**What to produce:**
List the lines of this listing that hold the word "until".

=====

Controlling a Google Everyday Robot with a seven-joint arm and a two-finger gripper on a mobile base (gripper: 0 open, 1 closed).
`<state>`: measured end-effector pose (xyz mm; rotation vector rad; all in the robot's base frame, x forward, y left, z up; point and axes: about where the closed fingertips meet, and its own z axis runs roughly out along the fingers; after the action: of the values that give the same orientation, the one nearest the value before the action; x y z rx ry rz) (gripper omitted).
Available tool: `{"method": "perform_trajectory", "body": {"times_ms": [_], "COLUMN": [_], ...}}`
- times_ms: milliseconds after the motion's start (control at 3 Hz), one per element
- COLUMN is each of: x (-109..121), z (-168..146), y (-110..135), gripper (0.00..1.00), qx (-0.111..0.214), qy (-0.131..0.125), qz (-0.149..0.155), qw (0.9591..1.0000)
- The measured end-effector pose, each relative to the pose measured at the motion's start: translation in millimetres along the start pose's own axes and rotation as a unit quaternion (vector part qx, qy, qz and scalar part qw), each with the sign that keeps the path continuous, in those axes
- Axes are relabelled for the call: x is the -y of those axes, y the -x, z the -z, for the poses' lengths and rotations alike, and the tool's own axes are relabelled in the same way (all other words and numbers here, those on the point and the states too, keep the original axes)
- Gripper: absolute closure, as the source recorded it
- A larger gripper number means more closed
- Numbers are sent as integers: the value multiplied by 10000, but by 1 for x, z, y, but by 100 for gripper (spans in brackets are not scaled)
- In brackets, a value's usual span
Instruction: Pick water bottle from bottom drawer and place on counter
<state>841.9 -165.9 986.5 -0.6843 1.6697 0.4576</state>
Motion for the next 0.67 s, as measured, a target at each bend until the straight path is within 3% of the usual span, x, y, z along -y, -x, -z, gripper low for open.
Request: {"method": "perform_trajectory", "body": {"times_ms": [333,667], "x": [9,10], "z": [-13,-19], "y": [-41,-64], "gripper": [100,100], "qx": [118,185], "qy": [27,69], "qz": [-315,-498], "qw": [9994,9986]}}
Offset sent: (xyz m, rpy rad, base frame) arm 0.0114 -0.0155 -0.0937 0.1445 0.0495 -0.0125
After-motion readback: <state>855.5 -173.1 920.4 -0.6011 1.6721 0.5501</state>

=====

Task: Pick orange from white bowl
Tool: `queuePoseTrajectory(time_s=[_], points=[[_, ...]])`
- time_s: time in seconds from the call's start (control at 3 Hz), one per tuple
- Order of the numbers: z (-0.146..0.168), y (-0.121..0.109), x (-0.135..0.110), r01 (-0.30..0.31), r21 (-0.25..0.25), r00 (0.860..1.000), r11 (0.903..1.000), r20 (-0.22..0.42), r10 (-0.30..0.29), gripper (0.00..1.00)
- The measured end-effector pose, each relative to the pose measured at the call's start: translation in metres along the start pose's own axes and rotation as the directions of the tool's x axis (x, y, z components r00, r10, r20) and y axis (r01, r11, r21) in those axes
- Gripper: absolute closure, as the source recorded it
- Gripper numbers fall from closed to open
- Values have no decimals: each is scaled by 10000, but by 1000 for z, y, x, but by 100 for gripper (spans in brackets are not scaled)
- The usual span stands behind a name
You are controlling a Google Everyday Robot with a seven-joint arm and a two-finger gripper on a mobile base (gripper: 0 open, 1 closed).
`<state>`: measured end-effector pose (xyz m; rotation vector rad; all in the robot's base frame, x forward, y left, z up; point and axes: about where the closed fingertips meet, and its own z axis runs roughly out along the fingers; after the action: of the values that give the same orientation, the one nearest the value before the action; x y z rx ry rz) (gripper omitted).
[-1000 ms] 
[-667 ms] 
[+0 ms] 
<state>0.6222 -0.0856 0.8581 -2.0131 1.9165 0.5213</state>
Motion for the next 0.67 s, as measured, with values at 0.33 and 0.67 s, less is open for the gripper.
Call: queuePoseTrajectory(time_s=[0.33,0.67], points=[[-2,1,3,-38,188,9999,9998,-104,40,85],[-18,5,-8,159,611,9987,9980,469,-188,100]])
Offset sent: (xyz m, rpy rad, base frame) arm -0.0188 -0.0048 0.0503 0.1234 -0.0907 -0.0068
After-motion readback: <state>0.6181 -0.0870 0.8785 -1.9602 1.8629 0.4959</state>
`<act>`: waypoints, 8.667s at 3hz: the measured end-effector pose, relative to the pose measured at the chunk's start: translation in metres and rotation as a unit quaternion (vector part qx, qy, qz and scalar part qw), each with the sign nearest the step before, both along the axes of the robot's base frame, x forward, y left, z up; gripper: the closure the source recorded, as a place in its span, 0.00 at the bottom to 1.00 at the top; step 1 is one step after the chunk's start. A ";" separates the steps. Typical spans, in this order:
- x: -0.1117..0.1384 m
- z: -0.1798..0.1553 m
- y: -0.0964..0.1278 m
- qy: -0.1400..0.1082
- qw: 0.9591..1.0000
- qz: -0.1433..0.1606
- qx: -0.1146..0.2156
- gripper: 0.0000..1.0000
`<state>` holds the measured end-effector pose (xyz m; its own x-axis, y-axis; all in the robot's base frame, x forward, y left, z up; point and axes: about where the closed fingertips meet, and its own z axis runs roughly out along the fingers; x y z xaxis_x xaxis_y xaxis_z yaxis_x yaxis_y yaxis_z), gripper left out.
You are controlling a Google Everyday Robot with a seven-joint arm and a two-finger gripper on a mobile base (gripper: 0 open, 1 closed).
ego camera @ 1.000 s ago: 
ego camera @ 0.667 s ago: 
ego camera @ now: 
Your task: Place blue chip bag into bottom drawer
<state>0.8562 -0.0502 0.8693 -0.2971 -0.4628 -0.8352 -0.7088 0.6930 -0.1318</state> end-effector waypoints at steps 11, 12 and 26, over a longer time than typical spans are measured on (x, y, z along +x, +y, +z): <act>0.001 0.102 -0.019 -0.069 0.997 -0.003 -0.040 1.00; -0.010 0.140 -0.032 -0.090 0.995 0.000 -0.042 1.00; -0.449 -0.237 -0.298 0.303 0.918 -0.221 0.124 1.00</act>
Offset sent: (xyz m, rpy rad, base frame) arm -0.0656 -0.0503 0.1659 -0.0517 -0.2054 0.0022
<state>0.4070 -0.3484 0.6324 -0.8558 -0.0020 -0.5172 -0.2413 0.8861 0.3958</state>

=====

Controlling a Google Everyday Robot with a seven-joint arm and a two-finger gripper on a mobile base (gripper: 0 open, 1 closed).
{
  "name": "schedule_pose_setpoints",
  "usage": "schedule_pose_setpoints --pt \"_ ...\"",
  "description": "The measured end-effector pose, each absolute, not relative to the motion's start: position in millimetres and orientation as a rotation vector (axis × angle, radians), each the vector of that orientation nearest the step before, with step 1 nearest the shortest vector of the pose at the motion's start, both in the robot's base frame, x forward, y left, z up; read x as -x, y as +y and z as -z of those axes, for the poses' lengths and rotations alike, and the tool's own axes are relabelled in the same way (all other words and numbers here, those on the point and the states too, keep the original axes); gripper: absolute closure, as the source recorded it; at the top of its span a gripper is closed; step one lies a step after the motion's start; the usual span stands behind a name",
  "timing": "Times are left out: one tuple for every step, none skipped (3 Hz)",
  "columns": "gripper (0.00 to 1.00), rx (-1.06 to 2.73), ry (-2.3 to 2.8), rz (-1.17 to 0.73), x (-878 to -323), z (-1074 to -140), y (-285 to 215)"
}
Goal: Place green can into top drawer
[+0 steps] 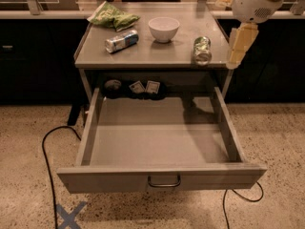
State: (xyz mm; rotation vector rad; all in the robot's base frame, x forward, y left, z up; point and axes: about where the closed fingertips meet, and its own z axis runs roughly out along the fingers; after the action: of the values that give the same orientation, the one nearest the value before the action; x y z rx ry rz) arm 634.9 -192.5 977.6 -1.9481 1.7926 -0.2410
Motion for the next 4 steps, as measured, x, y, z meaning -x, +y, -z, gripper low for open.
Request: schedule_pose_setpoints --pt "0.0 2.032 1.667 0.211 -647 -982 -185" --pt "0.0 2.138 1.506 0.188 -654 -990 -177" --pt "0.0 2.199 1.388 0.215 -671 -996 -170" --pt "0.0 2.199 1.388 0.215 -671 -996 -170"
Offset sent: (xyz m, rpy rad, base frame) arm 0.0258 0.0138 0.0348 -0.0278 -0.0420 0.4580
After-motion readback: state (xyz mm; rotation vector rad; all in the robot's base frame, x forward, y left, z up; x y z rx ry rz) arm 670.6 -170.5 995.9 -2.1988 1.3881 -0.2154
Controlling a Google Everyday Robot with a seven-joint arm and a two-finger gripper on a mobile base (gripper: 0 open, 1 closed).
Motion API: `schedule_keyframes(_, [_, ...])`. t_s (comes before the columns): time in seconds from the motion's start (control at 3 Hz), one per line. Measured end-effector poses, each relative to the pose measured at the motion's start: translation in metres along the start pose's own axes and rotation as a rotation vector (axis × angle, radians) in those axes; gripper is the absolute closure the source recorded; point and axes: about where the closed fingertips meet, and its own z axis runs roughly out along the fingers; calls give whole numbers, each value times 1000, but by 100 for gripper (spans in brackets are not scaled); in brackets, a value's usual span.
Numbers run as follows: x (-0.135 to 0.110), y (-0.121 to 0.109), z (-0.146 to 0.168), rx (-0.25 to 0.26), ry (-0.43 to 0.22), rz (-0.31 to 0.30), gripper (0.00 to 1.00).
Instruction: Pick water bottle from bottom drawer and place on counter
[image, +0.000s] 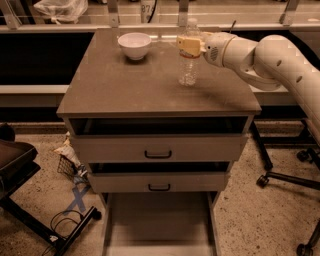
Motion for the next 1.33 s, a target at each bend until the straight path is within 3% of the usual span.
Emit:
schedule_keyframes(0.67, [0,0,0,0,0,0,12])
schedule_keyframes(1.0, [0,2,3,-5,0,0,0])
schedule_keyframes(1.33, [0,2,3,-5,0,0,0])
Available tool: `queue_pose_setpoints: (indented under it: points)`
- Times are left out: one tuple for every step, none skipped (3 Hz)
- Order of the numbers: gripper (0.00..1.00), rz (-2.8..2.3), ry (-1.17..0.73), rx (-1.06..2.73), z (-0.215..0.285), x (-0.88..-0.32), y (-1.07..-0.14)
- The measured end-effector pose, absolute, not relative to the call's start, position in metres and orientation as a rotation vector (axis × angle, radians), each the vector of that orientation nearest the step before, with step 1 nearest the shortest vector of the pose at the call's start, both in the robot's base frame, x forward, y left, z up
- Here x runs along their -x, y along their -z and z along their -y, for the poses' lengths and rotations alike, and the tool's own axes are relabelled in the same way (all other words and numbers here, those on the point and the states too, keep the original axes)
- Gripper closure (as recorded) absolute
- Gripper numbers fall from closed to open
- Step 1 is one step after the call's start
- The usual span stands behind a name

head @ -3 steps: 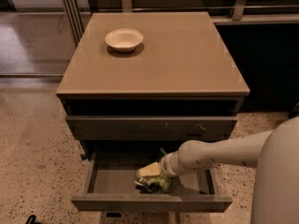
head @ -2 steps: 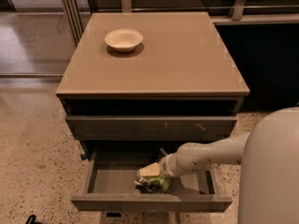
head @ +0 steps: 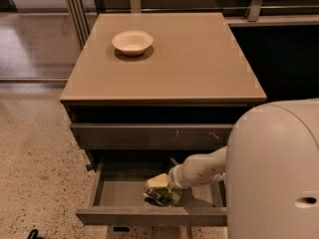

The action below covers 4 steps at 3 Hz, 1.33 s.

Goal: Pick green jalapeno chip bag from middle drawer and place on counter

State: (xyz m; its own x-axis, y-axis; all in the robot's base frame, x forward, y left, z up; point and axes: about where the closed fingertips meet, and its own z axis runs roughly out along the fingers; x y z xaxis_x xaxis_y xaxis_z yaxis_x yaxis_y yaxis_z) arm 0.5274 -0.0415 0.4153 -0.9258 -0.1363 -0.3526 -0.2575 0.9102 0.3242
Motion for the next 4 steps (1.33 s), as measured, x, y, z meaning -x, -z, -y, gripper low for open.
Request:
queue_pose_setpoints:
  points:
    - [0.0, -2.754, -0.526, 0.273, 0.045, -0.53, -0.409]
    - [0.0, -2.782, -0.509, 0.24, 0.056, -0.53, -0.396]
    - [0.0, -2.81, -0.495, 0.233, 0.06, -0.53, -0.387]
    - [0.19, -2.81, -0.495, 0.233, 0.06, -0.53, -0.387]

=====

**Task output:**
Motion for the next 0.67 s, as measured, a target at each bend until the straight path is within 3% of the usual span, x, y, z along -y, -x, -z, gripper low for open.
Motion for the next 1.33 s, a target at each bend until the straight path is within 3% of the usual span.

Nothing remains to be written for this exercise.